Polands Maritime Economy and Inland Navigation Minister Marek Gróbarczyk (left) with Małgorzata Winiarek-Gajewska, CEO of the NDI company, and Nic de Roeck, Area Manager International for Europe at Besix, during the signing ceremony in the northern Polish city of Elbląg on Friday.
Poland's Maritime Economy and Inland Navigation Minister Marek Gróbarczyk (left) with Małgorzata Winiarek-Gajewska, CEO of the NDI company, and Nic de Roeck, Area Manager International for Europe at Besix, during the signing ceremony in the northern Polish city of Elbląg on Friday.Photo: PAP/Tomasz Waszczuk

Under the deal signed in the northern city of Elbląg on Friday, a Polish-Belgian consortium will build the new waterway to connect the Vistula Lagoon with the Bay of Gdańsk on the Baltic Sea for PLN 992 million (EUR 230 million, USD 252 million) by 2022.

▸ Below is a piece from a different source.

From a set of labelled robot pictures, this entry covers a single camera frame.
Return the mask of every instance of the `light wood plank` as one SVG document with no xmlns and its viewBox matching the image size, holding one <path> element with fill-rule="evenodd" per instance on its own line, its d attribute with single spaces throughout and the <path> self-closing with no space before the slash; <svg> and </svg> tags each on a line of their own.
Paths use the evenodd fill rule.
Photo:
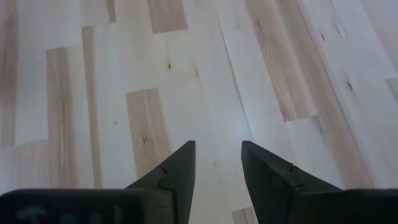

A Polish maritime administration official signed the contract with executives from Polish company NDI and Belgium’s Besix in the presence of Maritime Economy and Inland Navigation Minister Marek Gróbarczyk.

Speaking at the signing, Gróbarczyk hailed the planned new canal as a project that “has been talked about and promised” for decades.

“Today it is finally becoming reality," he said.

The new canal between the Vistula Lagoon and the Bay of Gdańsk will be around 1.3 kilometres long and five metres deep, officials have said.

It will be built by digging through the Vistula Spit, which separates the bay from the lagoon on Polish territory.

The aim is to allow deep-draught vessels to enter Poland’s Elbląg seaport without passing through the Strait of Baltiysk in Russia's Kaliningrad exclave.

The plan to build the canal also requires the construction of new water routes, an artificial island and civil engineering and road infrastructure, public broadcaster Polish Radio’s IAR news agency reported.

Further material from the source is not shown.